The daily schedule is something that everyone should try to implement. You will find that once you get into a habit of writing at the same time each day, not only does it get easier, but when you don't follow the schedule, ideas start coming to you during that time anyway!

Counterpoint Exercises

Counterpoint used to be the main method of instruction for fledgling composers. Today, it is a great tool for keeping your mind sharp and allowing you to compose when your time is limited. Counterpoint is great for your 15 - 30 minute daily writing schedule and helps keep your skills sharp.

Exercises can be completed in as little as fifteen minutes and provided you play the examples back, it helps you to continue to make progress when you would otherwise be unproductive and staring blankly into the great void of space.
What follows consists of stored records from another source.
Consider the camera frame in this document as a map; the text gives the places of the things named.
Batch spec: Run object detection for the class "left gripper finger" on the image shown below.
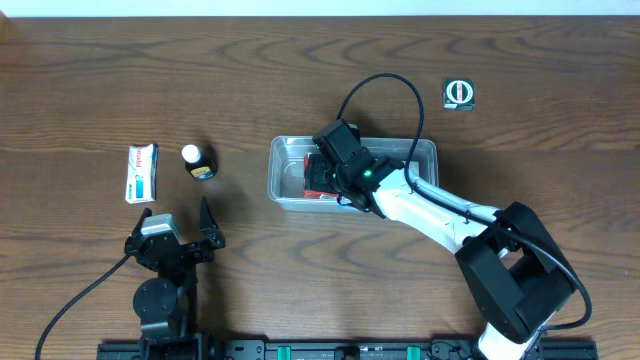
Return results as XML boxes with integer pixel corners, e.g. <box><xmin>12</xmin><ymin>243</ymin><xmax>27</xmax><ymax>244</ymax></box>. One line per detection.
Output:
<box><xmin>131</xmin><ymin>208</ymin><xmax>152</xmax><ymax>235</ymax></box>
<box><xmin>199</xmin><ymin>196</ymin><xmax>219</xmax><ymax>238</ymax></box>

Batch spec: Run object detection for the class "red medicine sachet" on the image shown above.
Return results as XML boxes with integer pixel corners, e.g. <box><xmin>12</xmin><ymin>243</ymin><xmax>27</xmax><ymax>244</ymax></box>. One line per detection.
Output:
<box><xmin>302</xmin><ymin>152</ymin><xmax>341</xmax><ymax>201</ymax></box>

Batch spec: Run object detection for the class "green box round logo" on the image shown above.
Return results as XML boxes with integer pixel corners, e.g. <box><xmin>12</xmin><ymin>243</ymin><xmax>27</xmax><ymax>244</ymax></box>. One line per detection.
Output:
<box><xmin>442</xmin><ymin>79</ymin><xmax>476</xmax><ymax>111</ymax></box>

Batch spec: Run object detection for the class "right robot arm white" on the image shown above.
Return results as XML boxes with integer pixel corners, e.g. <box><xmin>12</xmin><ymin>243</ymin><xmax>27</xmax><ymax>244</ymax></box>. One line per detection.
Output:
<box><xmin>303</xmin><ymin>151</ymin><xmax>582</xmax><ymax>359</ymax></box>

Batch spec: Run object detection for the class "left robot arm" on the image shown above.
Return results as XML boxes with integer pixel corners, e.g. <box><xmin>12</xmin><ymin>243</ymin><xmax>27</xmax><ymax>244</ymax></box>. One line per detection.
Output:
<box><xmin>124</xmin><ymin>198</ymin><xmax>226</xmax><ymax>359</ymax></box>

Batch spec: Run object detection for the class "clear plastic container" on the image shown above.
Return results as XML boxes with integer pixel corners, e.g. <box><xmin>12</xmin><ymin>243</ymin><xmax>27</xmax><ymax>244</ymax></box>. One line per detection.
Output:
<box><xmin>267</xmin><ymin>136</ymin><xmax>439</xmax><ymax>213</ymax></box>

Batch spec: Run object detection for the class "small dark bottle white cap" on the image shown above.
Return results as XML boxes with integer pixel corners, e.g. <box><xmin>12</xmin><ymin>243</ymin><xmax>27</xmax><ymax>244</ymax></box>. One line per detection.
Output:
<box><xmin>181</xmin><ymin>144</ymin><xmax>218</xmax><ymax>181</ymax></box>

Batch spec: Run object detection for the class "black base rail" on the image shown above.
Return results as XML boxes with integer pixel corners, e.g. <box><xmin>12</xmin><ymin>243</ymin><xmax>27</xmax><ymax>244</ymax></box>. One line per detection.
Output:
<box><xmin>97</xmin><ymin>338</ymin><xmax>599</xmax><ymax>360</ymax></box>

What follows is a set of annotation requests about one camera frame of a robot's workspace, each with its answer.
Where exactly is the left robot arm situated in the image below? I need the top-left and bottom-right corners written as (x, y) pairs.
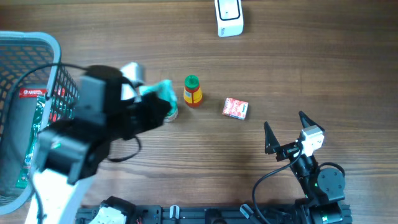
top-left (25, 65), bottom-right (172, 223)

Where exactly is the red instant coffee stick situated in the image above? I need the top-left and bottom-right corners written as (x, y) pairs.
top-left (19, 88), bottom-right (47, 99)

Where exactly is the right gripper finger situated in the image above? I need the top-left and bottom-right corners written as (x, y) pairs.
top-left (298, 111), bottom-right (325, 131)
top-left (264, 121), bottom-right (280, 154)

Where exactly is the small red white box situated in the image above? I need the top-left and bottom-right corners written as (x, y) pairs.
top-left (222, 98), bottom-right (249, 120)

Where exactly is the red sauce bottle green cap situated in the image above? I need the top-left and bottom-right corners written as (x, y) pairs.
top-left (183, 75), bottom-right (203, 108)

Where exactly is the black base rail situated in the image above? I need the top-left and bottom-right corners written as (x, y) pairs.
top-left (75, 195), bottom-right (353, 224)

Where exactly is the grey plastic mesh basket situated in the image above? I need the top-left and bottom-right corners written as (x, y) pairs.
top-left (1, 31), bottom-right (80, 215)

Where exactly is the green glove package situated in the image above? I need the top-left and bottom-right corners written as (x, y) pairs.
top-left (16, 95), bottom-right (45, 189)

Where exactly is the white barcode scanner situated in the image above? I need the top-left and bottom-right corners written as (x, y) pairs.
top-left (214, 0), bottom-right (244, 38)

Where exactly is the teal wet wipes pack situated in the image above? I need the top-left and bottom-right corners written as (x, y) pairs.
top-left (139, 80), bottom-right (178, 116)

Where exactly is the green lid spice jar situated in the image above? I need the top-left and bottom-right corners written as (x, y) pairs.
top-left (164, 106), bottom-right (178, 123)

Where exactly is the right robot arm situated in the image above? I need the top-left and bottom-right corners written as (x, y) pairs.
top-left (264, 111), bottom-right (353, 224)

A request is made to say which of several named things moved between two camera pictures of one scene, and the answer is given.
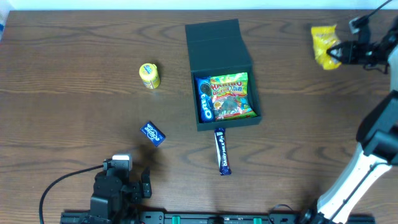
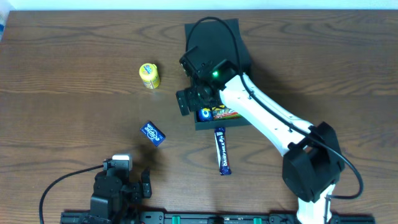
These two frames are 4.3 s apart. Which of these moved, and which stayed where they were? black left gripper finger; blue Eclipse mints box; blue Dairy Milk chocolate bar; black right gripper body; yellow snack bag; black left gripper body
Moved: yellow snack bag; black right gripper body
Stayed: black left gripper finger; black left gripper body; blue Eclipse mints box; blue Dairy Milk chocolate bar
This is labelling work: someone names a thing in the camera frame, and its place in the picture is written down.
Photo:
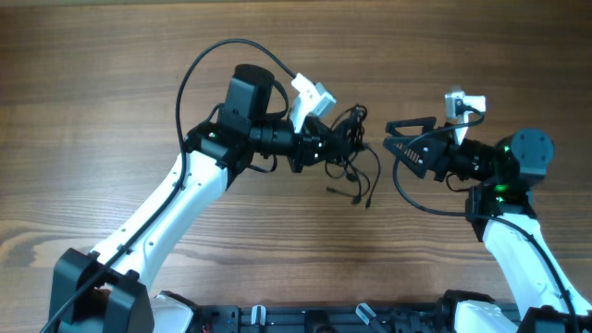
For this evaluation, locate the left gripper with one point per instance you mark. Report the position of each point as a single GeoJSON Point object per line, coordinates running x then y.
{"type": "Point", "coordinates": [309, 148]}

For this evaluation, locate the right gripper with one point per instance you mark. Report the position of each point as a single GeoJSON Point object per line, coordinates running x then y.
{"type": "Point", "coordinates": [426, 147]}

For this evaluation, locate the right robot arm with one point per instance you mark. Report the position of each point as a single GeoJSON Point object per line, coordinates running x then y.
{"type": "Point", "coordinates": [499, 209]}

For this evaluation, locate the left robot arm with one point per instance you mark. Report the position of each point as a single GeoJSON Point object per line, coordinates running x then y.
{"type": "Point", "coordinates": [108, 289]}

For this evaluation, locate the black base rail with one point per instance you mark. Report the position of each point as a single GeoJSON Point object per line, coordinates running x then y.
{"type": "Point", "coordinates": [422, 317]}

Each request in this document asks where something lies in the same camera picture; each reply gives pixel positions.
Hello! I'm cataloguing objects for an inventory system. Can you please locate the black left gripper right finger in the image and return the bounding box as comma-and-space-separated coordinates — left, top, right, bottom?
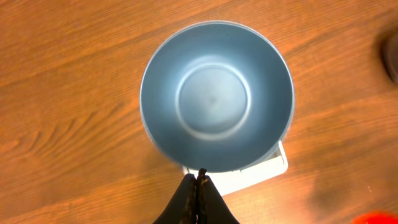
197, 168, 239, 224

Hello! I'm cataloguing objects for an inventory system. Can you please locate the clear plastic container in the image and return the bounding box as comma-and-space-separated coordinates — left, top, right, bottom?
381, 32, 397, 83

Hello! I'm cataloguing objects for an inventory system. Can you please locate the red measuring scoop blue handle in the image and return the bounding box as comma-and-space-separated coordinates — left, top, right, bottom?
351, 211, 398, 224

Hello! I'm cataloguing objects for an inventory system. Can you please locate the blue bowl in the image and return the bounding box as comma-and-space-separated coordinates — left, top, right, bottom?
139, 21, 295, 172

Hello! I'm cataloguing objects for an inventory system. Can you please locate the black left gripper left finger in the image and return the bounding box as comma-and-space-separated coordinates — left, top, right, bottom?
154, 174, 197, 224

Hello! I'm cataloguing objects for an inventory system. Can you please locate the white kitchen scale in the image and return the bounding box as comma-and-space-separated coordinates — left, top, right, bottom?
182, 139, 289, 197

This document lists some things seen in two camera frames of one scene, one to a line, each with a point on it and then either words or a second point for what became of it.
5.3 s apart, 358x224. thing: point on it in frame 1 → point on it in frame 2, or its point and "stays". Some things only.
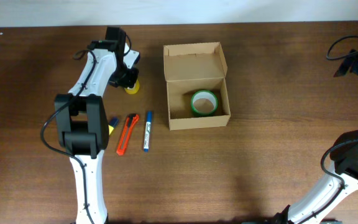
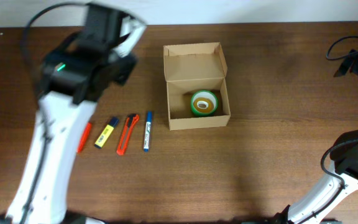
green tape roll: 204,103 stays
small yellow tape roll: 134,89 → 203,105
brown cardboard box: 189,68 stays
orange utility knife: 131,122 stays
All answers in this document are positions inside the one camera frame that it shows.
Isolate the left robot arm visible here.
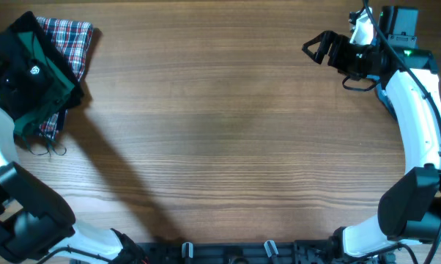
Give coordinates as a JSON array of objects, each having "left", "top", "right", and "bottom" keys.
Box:
[{"left": 0, "top": 108, "right": 147, "bottom": 263}]

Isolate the blue denim cloth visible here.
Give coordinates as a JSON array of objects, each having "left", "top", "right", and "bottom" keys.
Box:
[{"left": 375, "top": 84, "right": 397, "bottom": 120}]

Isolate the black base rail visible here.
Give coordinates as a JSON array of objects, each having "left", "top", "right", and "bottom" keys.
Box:
[{"left": 138, "top": 240, "right": 396, "bottom": 264}]

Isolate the black shirt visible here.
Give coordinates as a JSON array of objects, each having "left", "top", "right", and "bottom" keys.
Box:
[{"left": 0, "top": 32, "right": 54, "bottom": 120}]

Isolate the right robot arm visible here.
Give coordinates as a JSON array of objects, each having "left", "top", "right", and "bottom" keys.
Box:
[{"left": 303, "top": 4, "right": 441, "bottom": 263}]

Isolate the black folded garment under green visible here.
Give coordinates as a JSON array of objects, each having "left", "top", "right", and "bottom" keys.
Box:
[{"left": 0, "top": 10, "right": 85, "bottom": 142}]

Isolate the green folded cloth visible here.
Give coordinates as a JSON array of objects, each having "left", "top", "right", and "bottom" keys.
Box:
[{"left": 12, "top": 32, "right": 75, "bottom": 136}]

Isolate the plaid red blue shirt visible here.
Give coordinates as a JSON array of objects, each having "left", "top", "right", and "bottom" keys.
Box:
[{"left": 37, "top": 17, "right": 94, "bottom": 139}]

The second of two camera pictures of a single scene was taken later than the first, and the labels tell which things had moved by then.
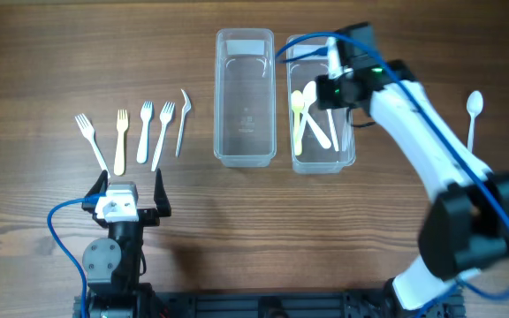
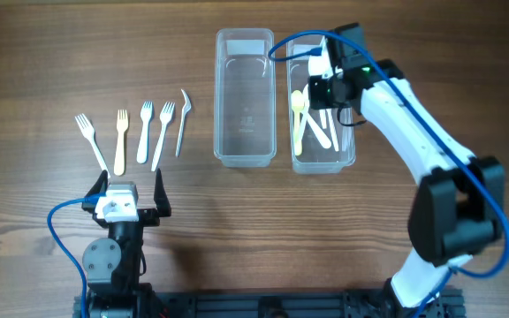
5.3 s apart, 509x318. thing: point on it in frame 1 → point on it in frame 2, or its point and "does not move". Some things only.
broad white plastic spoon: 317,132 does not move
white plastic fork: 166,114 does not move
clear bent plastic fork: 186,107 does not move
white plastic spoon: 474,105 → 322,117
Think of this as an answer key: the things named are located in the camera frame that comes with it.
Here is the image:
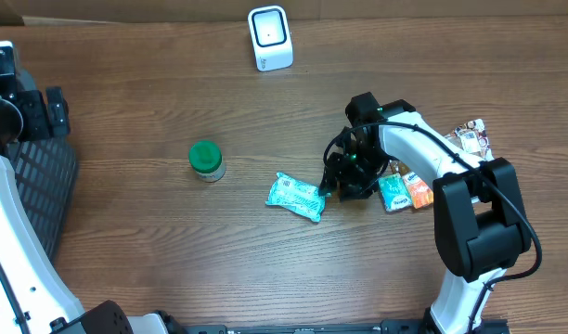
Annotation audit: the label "teal Kleenex tissue pack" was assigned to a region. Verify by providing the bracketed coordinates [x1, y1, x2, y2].
[378, 173, 412, 212]

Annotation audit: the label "teal snack packet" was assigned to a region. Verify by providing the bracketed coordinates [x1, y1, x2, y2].
[265, 172, 331, 224]

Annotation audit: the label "orange snack packet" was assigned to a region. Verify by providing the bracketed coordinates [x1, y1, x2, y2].
[402, 172, 433, 209]

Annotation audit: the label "beige Pantree snack bag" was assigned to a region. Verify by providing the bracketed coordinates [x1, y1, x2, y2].
[388, 118, 495, 205]

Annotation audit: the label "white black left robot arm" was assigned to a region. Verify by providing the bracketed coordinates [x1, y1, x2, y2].
[0, 97, 168, 334]

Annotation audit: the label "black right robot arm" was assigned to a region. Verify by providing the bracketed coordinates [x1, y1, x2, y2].
[319, 93, 542, 333]

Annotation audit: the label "white barcode scanner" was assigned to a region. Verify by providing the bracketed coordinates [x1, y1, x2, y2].
[248, 5, 294, 71]

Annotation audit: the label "grey plastic basket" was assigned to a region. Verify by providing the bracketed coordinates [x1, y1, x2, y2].
[5, 69, 80, 263]

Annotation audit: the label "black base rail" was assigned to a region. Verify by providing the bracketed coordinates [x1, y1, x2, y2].
[184, 320, 423, 334]

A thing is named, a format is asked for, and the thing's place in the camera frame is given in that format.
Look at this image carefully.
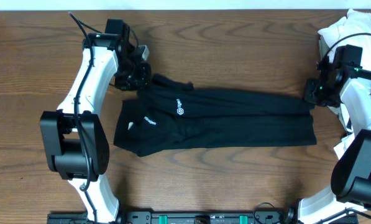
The black t-shirt with logo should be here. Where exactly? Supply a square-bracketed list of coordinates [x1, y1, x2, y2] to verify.
[113, 74, 317, 157]

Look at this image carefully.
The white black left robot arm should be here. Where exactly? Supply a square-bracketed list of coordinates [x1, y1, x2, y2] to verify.
[40, 33, 150, 223]

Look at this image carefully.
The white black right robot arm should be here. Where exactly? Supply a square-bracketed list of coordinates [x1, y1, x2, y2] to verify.
[296, 60, 371, 223]

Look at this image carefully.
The pile of white clothes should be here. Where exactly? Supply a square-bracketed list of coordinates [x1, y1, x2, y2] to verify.
[317, 8, 371, 203]

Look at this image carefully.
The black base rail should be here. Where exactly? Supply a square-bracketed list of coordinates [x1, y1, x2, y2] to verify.
[47, 209, 359, 224]

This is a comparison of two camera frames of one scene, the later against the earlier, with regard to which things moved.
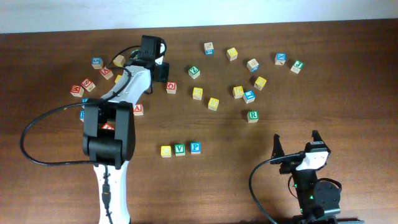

Go to live concerts. Don't just listen to music on your computer or electronic device. Concerts have an atmosphere that is motivating and you may even find yourself coming up with ideas for your own music during the concert. Music does not exist in a vacuum and listening to other composers music will only help you to become more diverse and aware of what is out there.

I know too many composers that refuse to listen to any music but their own. They are fearful that expanding their musical horizons will somehow limit their creativity! Living in a box does not make you more creative. It stifles your writing and the audience is able to pick up on the experience that is lacking in your music.

Everyone experiences periods with no ideas or motivation to write. When this happens, discipline becomes crucial to the craft. Force yourself to sit down at the same time every day and complete some theory exercises, come up with a melody, or just sit still for a predetermined length of time and think about music.

Eventually, your creativity will come back and you will be glad that you worked through your periods of creative paucity.